Elle expose que le passif exigible s’élève à 2.713.866,82 euros ‘ 541.216,52 euros ‘ 2.172,650,03 euro. L’actif disponible est de 1.795.124,79 euros selon BTSG auquel il convient d’ajouter :

— Un financement de 250.000 Usd (soit environ 210.000 euros) obtenu en urgence après l’escroquerie dont Futurikon a été victime ; la somme devant être mise en séquestre auprès de la Carpa dans les heures qui viennent ;

— Une créance fiscale de 161.108 euros cédée à Futurikon par une de ses filiales, en remboursement de compte courant dû par cette société à Futurikon ;

— Une créance commerciale de 27.500 euros par une de ses filiales (également en remboursement de compte courant), la somme étant payée dans le cadre de l’accord commercial soumis à la condition suspensive de l’infirmation par la Cour d’appel.

— Un accord commercial supplémentaire avec une Sofica, pour un montant de 165.000 euros TTC (150.000 euros HT), en cours de signature dans les heures qui viennent.

Soit au total : 210.000 + 161.108 + 27.500 + 165.000 ‘ 548.608 euros, ce qui porte l’actif disponible à 1.795.125,79 + 548.608 ‘ 2.343.822 euros montant supérieur au passif exigible.

La Scp BTSG expose que le passif déclaré de la société Futurikon s’élève à 13.031.492,61 euros et le passif exigible s’élève à la somme de 2.458.000.000 euros . L’actif disponible, sous réserve des éléments communiqués par la société Futurikon et de la parfaite exécution des engagements de Cofinova 17 et I J s’élève à la somme de 1.795.124,79 euros. Elle estime en conséquence que la société Futurikon est bien en état de cessation des paiements.

La société H soutient que le passif de Futurikon s’élève à 5, 5 M€ et l’actif serait de 865.760 euros. La société est donc bien en état de cessation des paiements.

La cour relève en premier lieu que dans ses conclusions du 2 février 2021 la Scp BTSG n’a pas pris en compte certaines sommes qui doivent être déduites du passif. Lors de l’audience elle admet la déduction de ces sommes, soit la créance de l’AFDAS, une somme déjà payée par monsieur X à titre de caution et les sommes ayant fait l’objet d’échéancier.

Il en résulte que la société Futurikon et la Scp BTSG sont d’accord sur le montant du passif exigible sauf sur la créance de l’Urssaf de 246.615, 14 euros. Il ressort cependant d’une capture d’écran produite par la société Futurikon que cette somme devrait effectivement être déduite du passif exigible.

Ainsi le passif exigible s’élève à 2.172.650, 03 euros.

Au regard de ce passif, l’actif disponible se montait selon BTSG à 1.795.124, 79 euros. Futurikon demande à ce que soient ajoutées la somme de 210.000 euros remise en séquestre auprès de la Carpa, la somme de 161.108 euros qui sera payée dès l’infirmation du jugement par une de ses filiales , la somme de 27.500 euros qui est une créance commerciale qui doit également être payée par une filiale et la somme de 165.000 euros au titre d’un accord commercial complémentaire avec une Sofica en cours de signature.
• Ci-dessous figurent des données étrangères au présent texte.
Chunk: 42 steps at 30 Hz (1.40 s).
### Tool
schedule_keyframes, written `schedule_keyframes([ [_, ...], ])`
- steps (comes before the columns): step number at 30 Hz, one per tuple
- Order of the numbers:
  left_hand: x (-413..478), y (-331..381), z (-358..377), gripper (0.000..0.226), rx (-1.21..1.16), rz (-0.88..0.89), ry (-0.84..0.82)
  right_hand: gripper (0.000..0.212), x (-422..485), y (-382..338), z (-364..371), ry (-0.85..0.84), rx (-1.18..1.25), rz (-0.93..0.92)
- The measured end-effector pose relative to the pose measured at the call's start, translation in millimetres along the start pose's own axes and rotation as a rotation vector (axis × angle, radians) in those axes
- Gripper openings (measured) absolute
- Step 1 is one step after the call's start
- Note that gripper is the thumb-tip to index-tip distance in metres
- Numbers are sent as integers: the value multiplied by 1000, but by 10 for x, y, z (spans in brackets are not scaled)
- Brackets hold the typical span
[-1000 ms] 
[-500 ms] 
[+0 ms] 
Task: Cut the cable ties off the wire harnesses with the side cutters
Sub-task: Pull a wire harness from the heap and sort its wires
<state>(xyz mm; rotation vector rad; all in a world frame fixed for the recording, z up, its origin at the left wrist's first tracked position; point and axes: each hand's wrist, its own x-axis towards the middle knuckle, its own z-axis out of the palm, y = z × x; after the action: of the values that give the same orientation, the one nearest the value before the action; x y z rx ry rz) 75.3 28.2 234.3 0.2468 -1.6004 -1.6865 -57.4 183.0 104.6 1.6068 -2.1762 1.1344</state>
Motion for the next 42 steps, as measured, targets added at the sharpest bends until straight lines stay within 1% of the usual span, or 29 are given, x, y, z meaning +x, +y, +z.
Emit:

La cour relève que certaines de ces sommes ne peuvent constituer un actif disponible. Cependant les sommes de 210.000 euros, de 161.108 euros et de 27.500 euros qui sont établies par les pièces communiquées sont bien des actifs disponibles de sorte qu’ajoutées au montant l’actif disponible au jour des conclusions de BTSG, l’actif disponible s’élève à 2.193.732, 70 euros.

Il résulte de ces éléments que l’actif disponible est supérieur au passif exigible et en conséquence que la société Futurikon ne se trouve pas en état de cessation des paiements.

Le jugement sera donc infirmé.

PAR CES MOTIFS,

Dit n’y avoir lieu à statuer sur la demande de la société G H visant à voir écartées des débats les pièces adverses 33, 34, 35 et 39.

Déboute la société Futurikon de sa demande de révocation de l’ordonnance de clôture,

En conséquence, écarte des débats les conclusions signifiées par la société Futurikon le 11 février 2021 après la clôture de l’instruction et les pièces 49 à 53 qui y sont annexés,

Infirme le jugement rendu par le tribunal de commerce de Paris le 15 mai 2020,

Dit que la société Futurikon n’est pas en état de cessation des paiements,

Dit que les dépens, seront employés en frais privilégiées de procédure collective.